Now Syria has been added to the mix. Turkey's president, Ahmet Necdet Sezer, paid an official visit to Damascus a few weeks ago that irritated Washington, which claims that Syria is allowing insurgents to cross the Syrian/Iraqi border to attack US forces. Some Turkish officials are now claiming that Ankara's engagement with Damascus was instrumental in Syria's decision to withdraw its troops from Lebanon.

Diplomats in Ankara say its determination in recent months to engage with Syria reflected its scepticism about the US plan for democratising the Middle East. The government, and the secular establishment, also are increasingly dismayed by the portrayal of Turkey as a model for Muslim democracies.
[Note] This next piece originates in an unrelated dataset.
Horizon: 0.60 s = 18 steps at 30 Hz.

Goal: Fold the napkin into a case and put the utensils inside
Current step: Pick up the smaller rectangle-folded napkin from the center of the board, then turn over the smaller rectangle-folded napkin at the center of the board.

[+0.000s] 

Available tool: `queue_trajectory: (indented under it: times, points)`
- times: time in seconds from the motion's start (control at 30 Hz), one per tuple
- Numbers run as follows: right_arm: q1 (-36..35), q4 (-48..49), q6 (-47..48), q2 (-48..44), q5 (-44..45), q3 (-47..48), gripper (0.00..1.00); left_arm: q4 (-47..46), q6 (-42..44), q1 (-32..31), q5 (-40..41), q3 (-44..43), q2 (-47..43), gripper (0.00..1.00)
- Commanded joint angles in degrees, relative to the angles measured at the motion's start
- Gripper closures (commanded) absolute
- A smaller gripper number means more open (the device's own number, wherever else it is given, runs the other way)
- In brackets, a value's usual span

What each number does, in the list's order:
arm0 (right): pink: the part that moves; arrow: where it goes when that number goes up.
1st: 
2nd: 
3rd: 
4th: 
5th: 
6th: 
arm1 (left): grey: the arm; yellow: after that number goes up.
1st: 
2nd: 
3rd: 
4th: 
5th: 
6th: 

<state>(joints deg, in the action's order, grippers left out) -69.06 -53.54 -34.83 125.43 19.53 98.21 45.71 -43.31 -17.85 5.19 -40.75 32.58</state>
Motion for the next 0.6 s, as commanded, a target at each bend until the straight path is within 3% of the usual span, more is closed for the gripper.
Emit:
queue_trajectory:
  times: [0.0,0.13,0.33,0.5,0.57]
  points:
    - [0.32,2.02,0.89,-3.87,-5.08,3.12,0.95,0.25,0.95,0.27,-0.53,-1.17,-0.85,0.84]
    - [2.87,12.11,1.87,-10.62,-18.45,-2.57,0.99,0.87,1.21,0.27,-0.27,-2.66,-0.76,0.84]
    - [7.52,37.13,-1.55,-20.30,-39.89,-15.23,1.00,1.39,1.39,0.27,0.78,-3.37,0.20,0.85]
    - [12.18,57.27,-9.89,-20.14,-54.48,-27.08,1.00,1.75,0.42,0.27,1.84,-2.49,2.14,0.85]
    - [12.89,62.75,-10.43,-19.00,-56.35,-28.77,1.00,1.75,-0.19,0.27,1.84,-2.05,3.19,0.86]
They insist that Turkey is a secular democracy that happens to be Muslim and that to characterise it otherwise is to misrepresent it.

At the same time, Turkey has been calling, without apparent success, for more US efforts to crack down on Kurdish separatist activity in northern Iraq that is fuelling fresh violence in southeastern Turkey. Recent months have seen an upsurge of attacks on the Turkish security forces that are blamed on Kurdish separatists based inside Iraq.
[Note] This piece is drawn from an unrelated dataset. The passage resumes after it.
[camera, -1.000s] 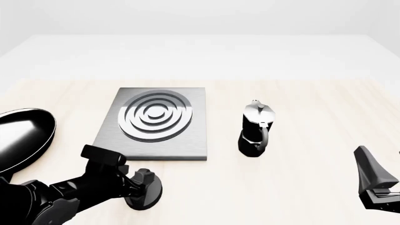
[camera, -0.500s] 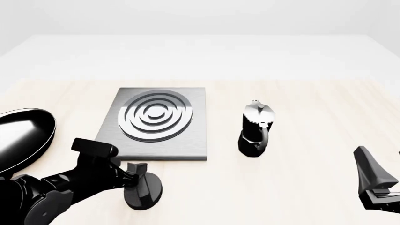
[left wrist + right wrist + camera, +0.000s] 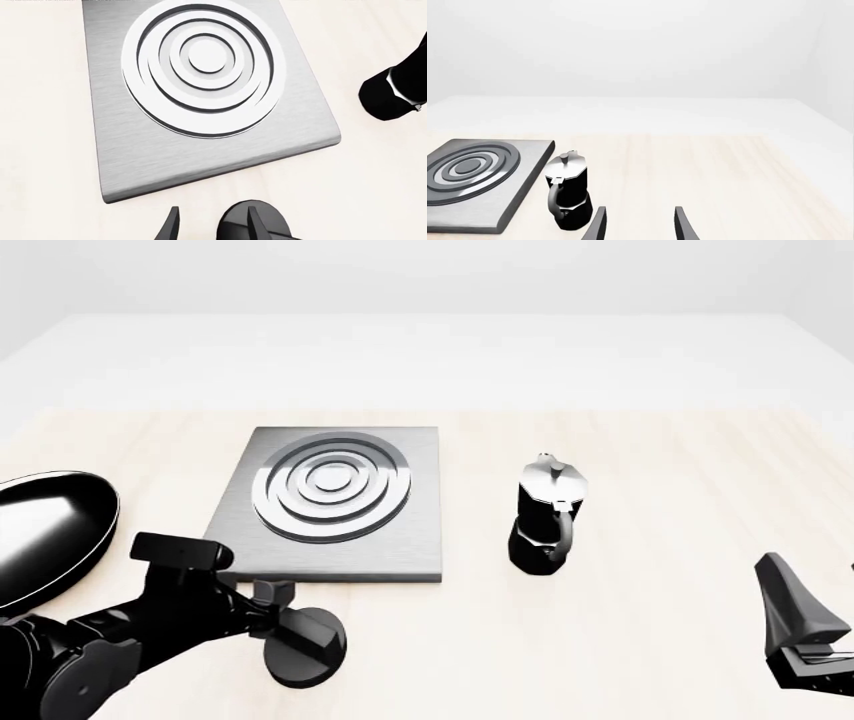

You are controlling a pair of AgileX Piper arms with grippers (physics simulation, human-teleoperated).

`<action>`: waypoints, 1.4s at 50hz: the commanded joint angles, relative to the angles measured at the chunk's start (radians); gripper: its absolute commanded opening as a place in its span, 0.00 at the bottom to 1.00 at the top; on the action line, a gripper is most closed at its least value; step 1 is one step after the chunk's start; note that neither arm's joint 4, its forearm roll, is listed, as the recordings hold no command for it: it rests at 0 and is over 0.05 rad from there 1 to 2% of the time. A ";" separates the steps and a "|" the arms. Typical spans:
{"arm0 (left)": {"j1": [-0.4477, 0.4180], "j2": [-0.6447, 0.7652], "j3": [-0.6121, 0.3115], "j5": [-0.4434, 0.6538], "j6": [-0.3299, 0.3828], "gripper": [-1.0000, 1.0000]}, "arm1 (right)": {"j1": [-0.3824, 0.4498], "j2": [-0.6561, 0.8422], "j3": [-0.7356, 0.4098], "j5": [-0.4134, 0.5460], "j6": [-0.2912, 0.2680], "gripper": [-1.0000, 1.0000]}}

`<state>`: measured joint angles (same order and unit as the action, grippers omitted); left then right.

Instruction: Turn on the stove.

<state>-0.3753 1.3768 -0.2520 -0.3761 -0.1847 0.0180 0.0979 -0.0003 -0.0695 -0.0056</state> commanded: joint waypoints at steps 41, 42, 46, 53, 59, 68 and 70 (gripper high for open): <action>0.098 -0.494 0.011 0.391 0.016 1.00 | 0.006 -0.034 0.000 0.022 -0.005 1.00; 0.099 -0.514 0.009 0.408 0.016 1.00 | 0.006 -0.036 0.000 0.023 -0.003 1.00; 0.110 -0.564 0.005 0.449 0.020 1.00 | 0.009 -0.035 -0.001 0.022 -0.005 1.00; 0.142 -0.683 0.014 0.538 0.048 1.00 | 0.010 -0.054 -0.001 0.037 -0.007 1.00; 0.156 -0.721 0.024 0.565 0.055 1.00 | 0.011 -0.059 -0.001 0.039 -0.008 1.00; 0.128 -0.909 0.037 0.687 0.040 1.00 | 0.010 -0.076 -0.001 0.051 -0.006 1.00; 0.120 -0.958 0.031 0.730 0.041 1.00 | 0.011 -0.076 -0.002 0.050 -0.007 1.00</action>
<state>-0.2443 0.5825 -0.2246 0.2332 -0.1417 0.0280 0.0341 -0.0014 -0.0272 -0.0126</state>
Commentators in the Turkish media noted that the meeting between Mr Bush and Mr Erdogan was cordial rather than friendly. "This meeting was important and symbolic, but it was not a breakthrough, and I don't think it is being presented as one," a diplomat said.

Robert Zoellick, US deputy secretary of state, delivered a bleak assessment of the state of US-Turkish relations at a major business meeting on the eve of the White House talks.

"I think all of us start by recognizing that the past three years have involved a serious disappointment in the U.S.-Turkish relationship, as well as frustrations and even some confusion, perhaps on both sides," Mr Zoellick began. "But I hope we can look ahead."

Like Mr Bush, he focused not on Turkey's past importance as a strategic military partner of the US in Nato, but on the role it can play in aiding US policy of promoting democracy in the Middle East.

Michael Rubin, analyst at the conservative American Enterprise Institute, wrote before the visit that US-Turkish diplomacy had been "a comedy of errors". "Mistakes cannot be undone, and the relationship will take years to rebuild," he said. He expressed concern that Turkish politicians might find anti-Americanism in Turkey politically expedient.

Mr Rubin, who previously worked for the occupying US authority in Iraq, said Paul Bremer, the US administrator, had become "increasingly anti-Turkish" while running Iraq and was furious when the Bush administration welcomed the October, 2003, vote by the Turkish parliament to offer to send Turkish peacekeepers. Washington withdrew its request, seriously embarrassing Mr Erdogan.

Speaking after this week's visit, Mr Rubin said there would be disappointment on the Turkish side with the outcome, notably that Mr Erdogan had secured no US commitment to deal with the PKK in Iraq. "There is still a long way to go in the relationship," he commented. "There is no quick fix."

But he also noted that Mr Erdogan was scheduled to visit the US twice more over the next three months.